Open Student Finance for the Guitar Hero Generation
I was fortunate enough to have been invited to speak at the OpenEd09 conference which took place last week in Vancouver. While my favorite part of attending the conference was meeting lots new people - many of whom I was already familiar with through their published work - I also enjoyed the chance to share my own ideas and get feedback.
The gist of my talk was simple: something magical happens when the feedback cycle is shortened. As I say in my talk, it wouldn’t be much fun if videogames took an hour, or even a minute to return feedback about your performance. The fun starts to manifest once the feedback is instantaneous.
This observation, I believe, is important in light of concerning student debt numbers - 67% of American students graduate with debt, and the average debt level is over $23,000. The problem isn’t as bad in Canada and Europe where there is more public support for universities, but even in these places there is clearly a trend of increasing debt levels.
Why do students accumulate so much debt? I believe it’s in part because the student finance process is slow and monolithic in a time when we are increasingly growing accustomed to fast, multi-threaded communication. In other words, we’re using a snail mail method of financing students in the age of the tweet.

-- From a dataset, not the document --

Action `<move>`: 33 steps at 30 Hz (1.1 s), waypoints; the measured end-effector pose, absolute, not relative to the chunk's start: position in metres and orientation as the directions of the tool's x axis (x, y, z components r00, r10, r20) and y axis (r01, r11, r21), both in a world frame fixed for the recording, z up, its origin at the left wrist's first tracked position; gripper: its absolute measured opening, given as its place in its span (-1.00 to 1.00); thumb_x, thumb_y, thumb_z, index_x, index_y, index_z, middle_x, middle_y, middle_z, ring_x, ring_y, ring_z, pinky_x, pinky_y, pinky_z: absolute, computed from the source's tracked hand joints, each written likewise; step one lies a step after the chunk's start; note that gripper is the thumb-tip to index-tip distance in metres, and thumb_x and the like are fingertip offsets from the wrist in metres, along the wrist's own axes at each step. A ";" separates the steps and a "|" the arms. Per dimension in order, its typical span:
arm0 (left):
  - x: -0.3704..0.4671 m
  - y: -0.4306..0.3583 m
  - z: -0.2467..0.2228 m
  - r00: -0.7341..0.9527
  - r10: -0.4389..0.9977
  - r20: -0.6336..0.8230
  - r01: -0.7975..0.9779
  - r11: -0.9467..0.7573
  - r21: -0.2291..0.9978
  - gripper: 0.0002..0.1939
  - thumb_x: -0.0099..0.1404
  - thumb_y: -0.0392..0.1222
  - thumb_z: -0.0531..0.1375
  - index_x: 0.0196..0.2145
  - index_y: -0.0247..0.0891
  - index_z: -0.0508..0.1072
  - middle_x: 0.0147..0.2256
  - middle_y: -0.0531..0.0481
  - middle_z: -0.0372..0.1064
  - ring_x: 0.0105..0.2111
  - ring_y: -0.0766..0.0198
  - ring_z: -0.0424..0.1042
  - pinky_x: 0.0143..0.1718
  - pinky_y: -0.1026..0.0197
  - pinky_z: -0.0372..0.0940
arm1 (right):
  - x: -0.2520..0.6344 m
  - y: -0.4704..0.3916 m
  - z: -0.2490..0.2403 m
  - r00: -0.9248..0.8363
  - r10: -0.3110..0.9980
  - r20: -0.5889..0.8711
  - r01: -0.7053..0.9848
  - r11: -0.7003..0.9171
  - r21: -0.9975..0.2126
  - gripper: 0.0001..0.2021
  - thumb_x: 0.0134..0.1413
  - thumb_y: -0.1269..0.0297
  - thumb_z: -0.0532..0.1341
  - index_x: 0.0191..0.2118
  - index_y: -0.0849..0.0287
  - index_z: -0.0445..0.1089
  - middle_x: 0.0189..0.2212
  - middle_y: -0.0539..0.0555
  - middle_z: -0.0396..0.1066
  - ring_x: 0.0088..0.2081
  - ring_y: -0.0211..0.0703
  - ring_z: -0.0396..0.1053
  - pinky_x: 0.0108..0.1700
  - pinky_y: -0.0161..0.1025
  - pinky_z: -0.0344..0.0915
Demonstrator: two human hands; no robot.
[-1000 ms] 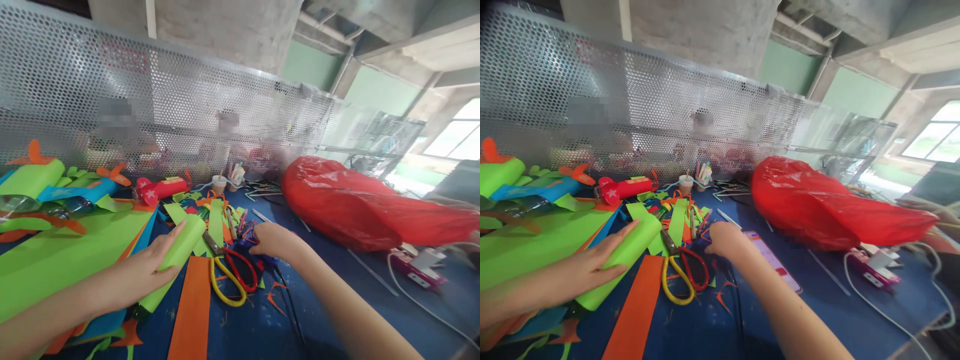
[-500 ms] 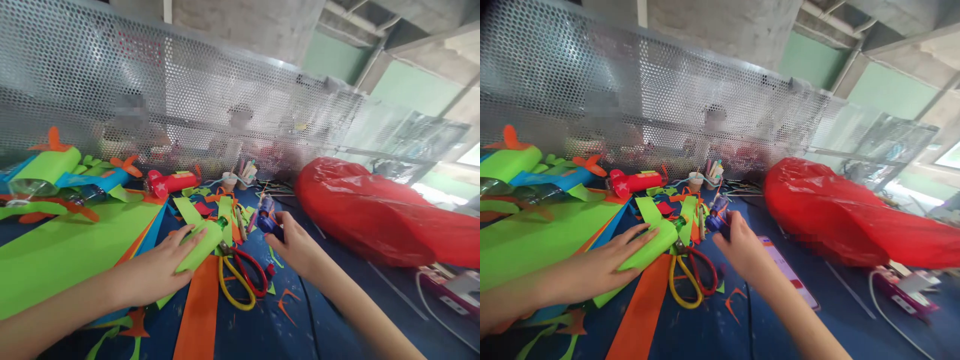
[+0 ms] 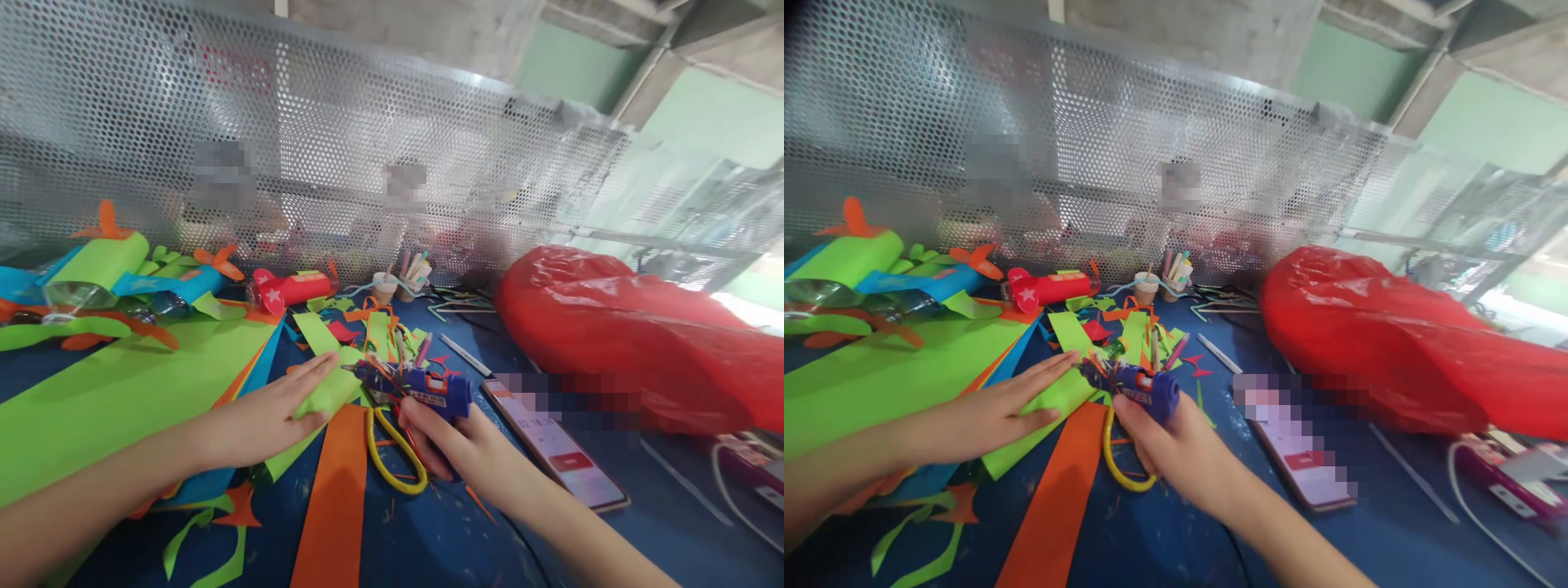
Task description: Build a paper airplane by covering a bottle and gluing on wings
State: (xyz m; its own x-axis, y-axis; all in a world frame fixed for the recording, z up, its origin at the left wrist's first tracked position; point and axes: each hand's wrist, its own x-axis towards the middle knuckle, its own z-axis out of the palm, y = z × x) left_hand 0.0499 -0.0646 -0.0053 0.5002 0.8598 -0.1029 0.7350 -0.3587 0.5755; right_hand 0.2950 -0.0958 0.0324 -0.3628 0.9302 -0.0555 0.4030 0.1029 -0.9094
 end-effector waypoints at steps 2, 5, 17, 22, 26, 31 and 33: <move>0.051 -0.065 -0.005 0.497 0.860 -0.118 0.744 -0.352 0.569 -0.29 0.36 0.21 -0.11 0.34 -0.04 -0.27 0.36 0.10 -0.42 0.32 -0.02 -0.31 0.28 -0.12 -0.18 | 0.295 -0.098 0.033 -0.385 0.921 -0.053 0.423 0.125 -0.897 -0.57 0.15 -0.09 0.08 -0.58 0.12 0.13 -0.76 -0.15 0.08 -0.68 -0.35 0.04 -0.60 -0.36 0.04; 0.052 -0.066 -0.002 0.487 0.862 -0.137 0.756 -0.338 0.561 -0.32 0.38 0.19 -0.16 0.34 -0.08 -0.26 0.36 0.10 -0.42 0.33 0.04 -0.32 0.29 -0.10 -0.22 | 0.295 -0.099 0.033 -0.415 0.909 -0.025 0.450 0.181 -0.874 -0.66 0.16 0.00 0.12 -0.51 0.13 0.23 -0.74 -0.15 0.14 -0.68 -0.34 0.06 -0.59 -0.37 0.09; 0.054 -0.070 -0.001 0.474 0.875 -0.103 0.761 -0.348 0.548 -0.40 0.44 0.04 -0.23 0.34 -0.09 -0.34 0.35 0.06 -0.39 0.31 0.08 -0.24 0.28 -0.07 -0.14 | 0.292 -0.090 0.030 -0.446 0.894 0.032 0.497 0.277 -0.823 -0.75 0.18 0.12 0.11 -0.42 0.16 0.32 -0.70 -0.13 0.16 -0.60 -0.29 0.17 -0.50 -0.36 0.19; 0.054 -0.069 -0.003 0.474 0.874 -0.111 0.768 -0.348 0.537 -0.40 0.44 0.00 -0.22 0.34 -0.12 -0.35 0.36 0.04 -0.37 0.32 0.07 -0.24 0.28 -0.06 -0.16 | 0.287 -0.091 0.024 -0.458 0.889 0.002 0.484 0.251 -0.838 -0.72 0.18 0.10 0.10 -0.45 0.16 0.28 -0.73 -0.14 0.13 -0.64 -0.33 0.13 -0.56 -0.38 0.14; 0.055 -0.070 -0.002 0.476 0.872 -0.112 0.762 -0.346 0.547 -0.39 0.43 0.01 -0.21 0.35 -0.11 -0.34 0.36 0.03 -0.37 0.32 0.06 -0.24 0.28 -0.08 -0.17 | 0.286 -0.090 0.022 -0.397 0.917 -0.038 0.510 0.186 -0.840 -0.70 0.20 0.09 0.07 -0.48 0.16 0.22 -0.74 -0.15 0.11 -0.68 -0.36 0.08 -0.63 -0.40 0.08; 0.056 -0.071 0.002 0.469 0.873 -0.138 0.764 -0.322 0.559 -0.38 0.43 0.04 -0.22 0.34 -0.08 -0.38 0.35 0.07 -0.38 0.32 0.09 -0.28 0.29 -0.09 -0.21 | 0.289 -0.084 0.022 -0.310 0.951 -0.018 0.535 0.158 -0.830 -0.72 0.19 0.09 0.08 -0.46 0.14 0.21 -0.74 -0.15 0.12 -0.70 -0.36 0.07 -0.67 -0.41 0.06; 0.055 -0.071 0.003 0.474 0.870 -0.139 0.761 -0.325 0.562 -0.38 0.43 0.04 -0.22 0.34 -0.07 -0.37 0.35 0.09 -0.39 0.32 0.10 -0.29 0.29 -0.08 -0.21 | 0.288 -0.084 0.023 -0.307 0.952 -0.021 0.534 0.154 -0.832 -0.73 0.18 0.08 0.08 -0.45 0.14 0.23 -0.74 -0.15 0.10 -0.71 -0.37 0.07 -0.67 -0.41 0.06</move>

To better prepare student finance for the “Guitar Hero Generation” of students, I present the idea of a virtual piggy bank which can be filled with funding in many small increments, with as little lag time as possible between evaluation of student performance and the feedback about how that performance affects a student’s funding.
In particular, I highlight three prerequisite changes that must be made for this setup to work:
Ubiquitious Evaluation - Feedback about how a student’s performance affects their funding can only be given as fast as data is collected in the first place through evaluation. This means that contrary to the popular idea that students should be evaluated less, they should actually be evaluated more. A positive side effect of this would be reducing the misalignment of incentives that tends to form when the evaluations are minimal enough as to be conspicuous. Students would not be tempted to beg teachers for a changed grade or study the meta-art of test taking if the evaluation and grading were ubiquitous enough as to be fully integrated into the learning process.

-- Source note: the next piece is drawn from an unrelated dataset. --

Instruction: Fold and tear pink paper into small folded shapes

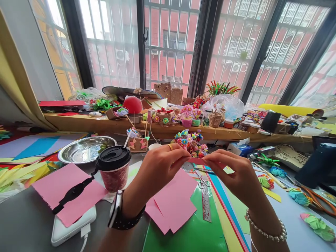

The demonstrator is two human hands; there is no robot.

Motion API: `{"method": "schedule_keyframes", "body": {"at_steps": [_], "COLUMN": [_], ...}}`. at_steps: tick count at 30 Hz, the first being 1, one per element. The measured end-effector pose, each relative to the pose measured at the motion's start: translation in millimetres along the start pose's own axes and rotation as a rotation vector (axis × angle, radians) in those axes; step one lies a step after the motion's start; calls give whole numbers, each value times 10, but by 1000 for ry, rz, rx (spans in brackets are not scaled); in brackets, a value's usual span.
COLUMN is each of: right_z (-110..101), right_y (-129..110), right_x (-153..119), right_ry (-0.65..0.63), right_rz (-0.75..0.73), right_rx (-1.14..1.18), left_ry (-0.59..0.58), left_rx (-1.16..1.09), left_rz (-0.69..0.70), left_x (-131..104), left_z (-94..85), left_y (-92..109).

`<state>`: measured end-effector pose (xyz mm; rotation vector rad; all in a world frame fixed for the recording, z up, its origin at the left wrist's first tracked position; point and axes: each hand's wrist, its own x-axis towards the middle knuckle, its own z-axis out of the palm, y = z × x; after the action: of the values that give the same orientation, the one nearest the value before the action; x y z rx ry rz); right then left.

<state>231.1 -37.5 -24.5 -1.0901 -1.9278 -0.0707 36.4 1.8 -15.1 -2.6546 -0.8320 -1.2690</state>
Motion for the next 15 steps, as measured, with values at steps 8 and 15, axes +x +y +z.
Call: {"method": "schedule_keyframes", "body": {"at_steps": [8, 15], "right_z": [31, 14], "right_y": [-14, -6], "right_x": [6, -15], "right_ry": [-72, -131], "right_rz": [-1, 36], "right_rx": [18, 16], "left_ry": [-31, -87], "left_rx": [60, 74], "left_rz": [59, 83], "left_x": [-12, -26], "left_z": [108, 36], "left_y": [82, 34]}}
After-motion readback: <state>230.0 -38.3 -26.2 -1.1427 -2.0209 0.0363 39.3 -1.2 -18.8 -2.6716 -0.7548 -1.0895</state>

Smaller Award Size & Greater Number of Awards - Right now, the minimum size of scholarships, grants, and loans is in the thousands of dollars. The new paradigm of student finance requires these monolithic awards to be broken down into much smaller sizes, in a much greater quantity.
Greater Variety of Funding - The friends and family of a student may not be able to pledge $10,000 toward a pay-for-performance fund, or even $1,000, but as the award sizes decrease, it becomes more feasible for the economics of microfinance to affect how students raise their education funds, collecting many pledges in tiny increments.

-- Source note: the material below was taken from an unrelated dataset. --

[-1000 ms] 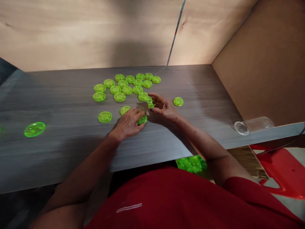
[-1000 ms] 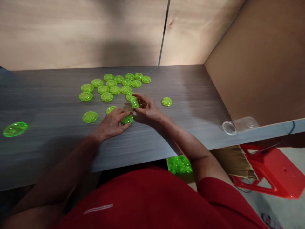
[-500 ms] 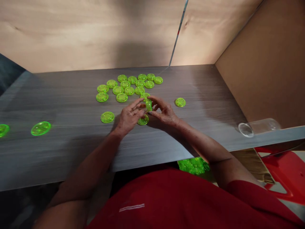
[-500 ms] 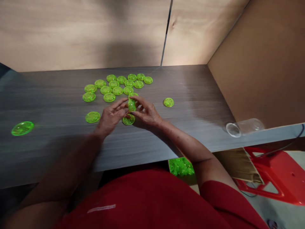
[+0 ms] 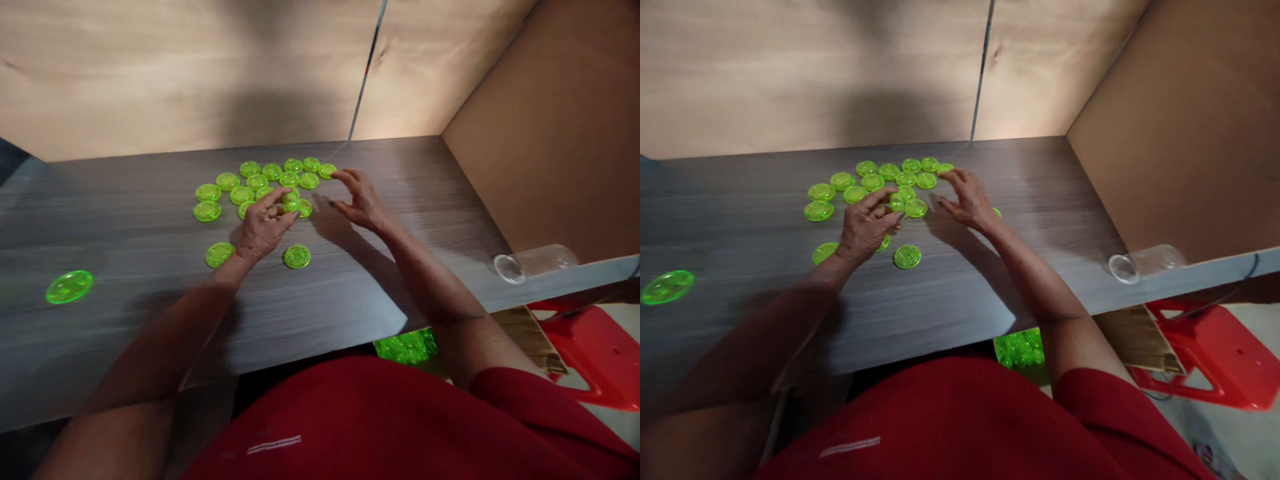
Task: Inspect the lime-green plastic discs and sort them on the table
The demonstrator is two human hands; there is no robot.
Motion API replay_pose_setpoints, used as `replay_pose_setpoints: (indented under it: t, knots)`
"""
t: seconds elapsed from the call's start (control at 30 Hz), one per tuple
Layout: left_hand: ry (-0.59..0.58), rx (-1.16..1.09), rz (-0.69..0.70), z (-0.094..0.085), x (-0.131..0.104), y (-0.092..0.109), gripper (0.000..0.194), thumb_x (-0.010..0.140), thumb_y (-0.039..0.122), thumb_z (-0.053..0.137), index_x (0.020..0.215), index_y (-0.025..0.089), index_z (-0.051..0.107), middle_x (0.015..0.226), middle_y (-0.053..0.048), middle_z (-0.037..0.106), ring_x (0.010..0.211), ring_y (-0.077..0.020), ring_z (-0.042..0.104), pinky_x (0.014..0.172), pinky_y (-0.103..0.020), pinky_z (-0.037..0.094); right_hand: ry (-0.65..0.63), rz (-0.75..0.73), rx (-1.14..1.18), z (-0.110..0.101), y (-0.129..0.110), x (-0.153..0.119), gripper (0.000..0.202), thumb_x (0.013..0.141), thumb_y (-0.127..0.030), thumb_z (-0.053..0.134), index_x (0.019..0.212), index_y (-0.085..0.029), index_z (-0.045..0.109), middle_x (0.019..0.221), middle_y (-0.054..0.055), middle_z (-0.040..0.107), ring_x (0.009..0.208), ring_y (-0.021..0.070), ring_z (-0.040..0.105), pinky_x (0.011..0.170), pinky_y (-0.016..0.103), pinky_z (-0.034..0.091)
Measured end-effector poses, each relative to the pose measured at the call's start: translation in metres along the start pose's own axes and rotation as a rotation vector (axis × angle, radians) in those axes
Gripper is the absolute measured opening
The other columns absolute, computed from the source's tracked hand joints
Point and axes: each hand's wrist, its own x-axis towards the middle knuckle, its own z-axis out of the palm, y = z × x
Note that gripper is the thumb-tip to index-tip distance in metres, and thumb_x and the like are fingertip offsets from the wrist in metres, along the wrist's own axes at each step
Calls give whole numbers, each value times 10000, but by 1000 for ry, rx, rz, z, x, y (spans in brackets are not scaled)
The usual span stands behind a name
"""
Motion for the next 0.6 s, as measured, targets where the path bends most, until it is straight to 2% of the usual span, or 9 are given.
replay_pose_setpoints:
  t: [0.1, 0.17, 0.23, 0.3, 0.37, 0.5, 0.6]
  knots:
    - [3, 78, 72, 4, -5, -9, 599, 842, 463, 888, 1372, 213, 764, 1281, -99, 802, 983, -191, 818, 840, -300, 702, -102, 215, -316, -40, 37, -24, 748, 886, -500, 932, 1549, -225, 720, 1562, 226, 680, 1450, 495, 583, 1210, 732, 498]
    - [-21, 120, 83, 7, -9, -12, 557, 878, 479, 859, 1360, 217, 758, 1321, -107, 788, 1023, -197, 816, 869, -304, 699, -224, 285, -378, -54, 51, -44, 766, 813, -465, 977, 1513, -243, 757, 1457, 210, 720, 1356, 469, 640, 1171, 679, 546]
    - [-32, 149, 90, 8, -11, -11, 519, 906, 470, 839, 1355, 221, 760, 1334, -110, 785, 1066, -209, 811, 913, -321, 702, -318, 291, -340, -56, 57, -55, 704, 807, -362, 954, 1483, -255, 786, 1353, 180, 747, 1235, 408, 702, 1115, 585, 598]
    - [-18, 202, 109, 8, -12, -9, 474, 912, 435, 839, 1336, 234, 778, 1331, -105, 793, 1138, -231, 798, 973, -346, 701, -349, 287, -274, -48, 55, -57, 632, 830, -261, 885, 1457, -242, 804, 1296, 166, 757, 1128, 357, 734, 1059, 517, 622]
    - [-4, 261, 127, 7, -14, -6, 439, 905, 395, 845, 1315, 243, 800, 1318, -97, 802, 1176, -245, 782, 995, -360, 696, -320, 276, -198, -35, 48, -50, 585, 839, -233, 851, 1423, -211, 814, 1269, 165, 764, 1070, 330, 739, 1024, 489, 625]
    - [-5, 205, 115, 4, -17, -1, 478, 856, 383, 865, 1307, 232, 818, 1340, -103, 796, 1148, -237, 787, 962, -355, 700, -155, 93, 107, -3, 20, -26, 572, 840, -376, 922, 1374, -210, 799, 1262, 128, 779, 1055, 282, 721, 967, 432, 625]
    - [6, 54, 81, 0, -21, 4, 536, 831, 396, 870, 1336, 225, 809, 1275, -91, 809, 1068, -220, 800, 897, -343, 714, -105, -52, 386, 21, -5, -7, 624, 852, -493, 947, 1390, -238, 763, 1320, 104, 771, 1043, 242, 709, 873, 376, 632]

I also confront the issue of paying students with cash. There have been pilot programs where students have been awarded for grades with cash money, and some early experiments with crowdsourced student funding for student funding - like Gradefund and Ultrinsic - give students cash, and have no way of assuring that this cash is spent on educational uses.
Ultimately, paying students for performance with cash isn’t a sustainable model. It will be necessary to use a domain-specific currency, so that students can earn money that can only be spent in educational contexts. As a few people suggested to me after the talk, this would most likely have to begin on a small scale, perhaps with a single university or coalition of universities accepting (and offering) such an education-specific currency.
I also touch on the seeds of the new student finance paradigm, such as PayPal’s new student banking program that got a writeup in the Wall Street Journal the day of my talk.
It was a real pleasure to present these ideas and get constructive criticism about implementing them. I’m more convinced than ever before that we’re in the midst of an educational paradigm shift, and it’s about as exciting a field as possible to be working in right now.